- Instructions for the task: What you need to produce from the material below is an exact transcription of the lines from the one with "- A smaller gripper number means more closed" through the one with "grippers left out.", both included, and no other line.

_ _ _ _ _ _ _

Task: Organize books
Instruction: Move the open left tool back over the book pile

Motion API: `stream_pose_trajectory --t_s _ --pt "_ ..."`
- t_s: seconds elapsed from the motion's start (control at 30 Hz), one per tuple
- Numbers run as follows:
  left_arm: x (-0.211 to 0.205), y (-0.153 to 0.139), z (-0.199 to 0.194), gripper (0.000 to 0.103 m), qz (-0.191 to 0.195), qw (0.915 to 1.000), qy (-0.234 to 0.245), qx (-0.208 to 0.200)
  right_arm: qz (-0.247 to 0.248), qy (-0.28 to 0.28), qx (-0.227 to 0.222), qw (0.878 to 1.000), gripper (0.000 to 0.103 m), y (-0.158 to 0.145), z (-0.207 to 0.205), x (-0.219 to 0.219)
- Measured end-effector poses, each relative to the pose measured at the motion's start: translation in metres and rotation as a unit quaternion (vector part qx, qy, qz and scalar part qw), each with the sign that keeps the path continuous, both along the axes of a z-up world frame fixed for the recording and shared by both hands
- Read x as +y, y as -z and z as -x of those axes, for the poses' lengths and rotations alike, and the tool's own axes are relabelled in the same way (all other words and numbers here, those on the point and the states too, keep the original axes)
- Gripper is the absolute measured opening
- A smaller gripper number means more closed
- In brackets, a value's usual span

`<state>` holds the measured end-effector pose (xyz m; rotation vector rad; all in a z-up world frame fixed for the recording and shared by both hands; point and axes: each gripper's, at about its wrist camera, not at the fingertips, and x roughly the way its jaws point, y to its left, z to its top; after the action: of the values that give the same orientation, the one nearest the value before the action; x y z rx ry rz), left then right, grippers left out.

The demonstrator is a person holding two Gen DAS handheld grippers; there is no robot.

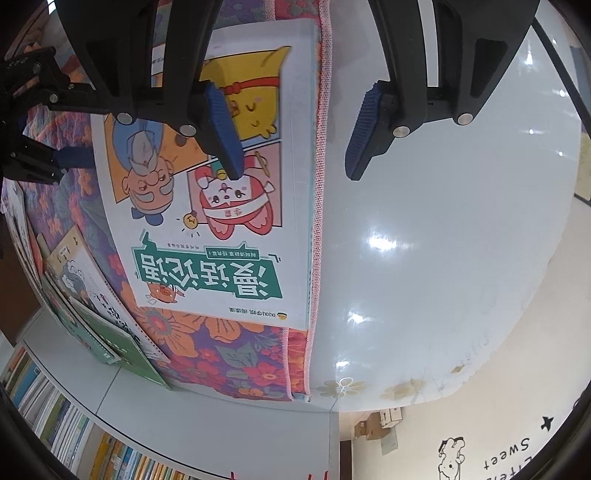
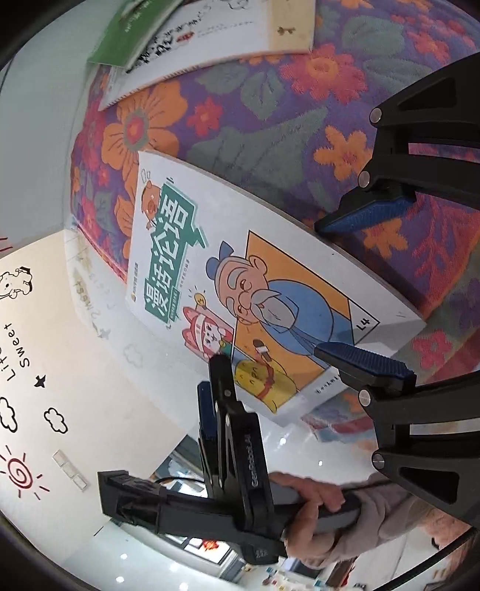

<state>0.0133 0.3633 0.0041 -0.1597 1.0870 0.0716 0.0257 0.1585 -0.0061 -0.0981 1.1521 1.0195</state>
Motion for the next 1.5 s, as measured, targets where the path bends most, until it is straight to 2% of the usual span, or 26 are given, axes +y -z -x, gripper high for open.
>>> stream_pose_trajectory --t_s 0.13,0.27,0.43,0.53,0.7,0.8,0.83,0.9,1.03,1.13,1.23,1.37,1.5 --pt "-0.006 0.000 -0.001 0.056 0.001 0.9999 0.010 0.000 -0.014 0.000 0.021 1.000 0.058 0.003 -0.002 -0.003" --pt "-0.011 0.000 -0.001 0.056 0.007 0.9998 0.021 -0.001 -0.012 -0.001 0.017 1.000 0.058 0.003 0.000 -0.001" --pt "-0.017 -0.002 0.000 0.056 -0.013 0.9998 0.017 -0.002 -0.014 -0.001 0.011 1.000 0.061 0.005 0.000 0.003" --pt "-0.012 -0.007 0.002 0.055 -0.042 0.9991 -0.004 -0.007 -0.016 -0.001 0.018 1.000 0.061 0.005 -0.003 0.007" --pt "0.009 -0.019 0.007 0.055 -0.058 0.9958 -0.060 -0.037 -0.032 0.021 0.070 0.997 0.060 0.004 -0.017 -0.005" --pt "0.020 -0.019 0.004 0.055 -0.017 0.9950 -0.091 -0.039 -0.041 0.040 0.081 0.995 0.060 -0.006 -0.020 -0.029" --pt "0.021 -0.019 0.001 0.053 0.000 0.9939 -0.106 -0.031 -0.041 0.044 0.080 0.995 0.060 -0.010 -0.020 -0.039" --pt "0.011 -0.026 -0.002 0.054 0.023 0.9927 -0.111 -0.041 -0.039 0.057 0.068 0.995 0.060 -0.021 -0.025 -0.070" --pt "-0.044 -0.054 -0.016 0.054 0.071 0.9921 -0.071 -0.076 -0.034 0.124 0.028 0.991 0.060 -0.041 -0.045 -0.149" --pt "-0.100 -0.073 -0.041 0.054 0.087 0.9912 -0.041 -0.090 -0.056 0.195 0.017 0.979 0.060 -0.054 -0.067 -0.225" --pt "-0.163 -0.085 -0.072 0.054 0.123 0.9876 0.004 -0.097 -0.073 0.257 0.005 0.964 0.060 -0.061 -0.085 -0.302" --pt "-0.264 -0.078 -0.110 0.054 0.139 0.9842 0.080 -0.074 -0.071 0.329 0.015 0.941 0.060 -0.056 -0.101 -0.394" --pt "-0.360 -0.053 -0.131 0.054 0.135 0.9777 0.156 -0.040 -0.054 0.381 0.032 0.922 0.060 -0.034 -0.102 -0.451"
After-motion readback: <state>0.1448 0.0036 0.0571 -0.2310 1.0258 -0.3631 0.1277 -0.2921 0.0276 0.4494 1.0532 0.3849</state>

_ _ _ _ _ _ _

- Output for this exercise:
- A smaller gripper number means more closed
- In brackets, a value's usual span

`<state>` holds the measured end-effector pose (xyz m; rotation vector rad; all in a z-up world frame fixed for the recording and shared by both hands; point and axes: each gripper's, at about its wrist camera, not at the fingertips, and x roughly the way its jaws point, y to its left, z to its top; after the action: of the values that give the same orientation, the one nearest the value before the action; x y z rx ry rz), left then right, grippers left out.

The answer given above is the complete response.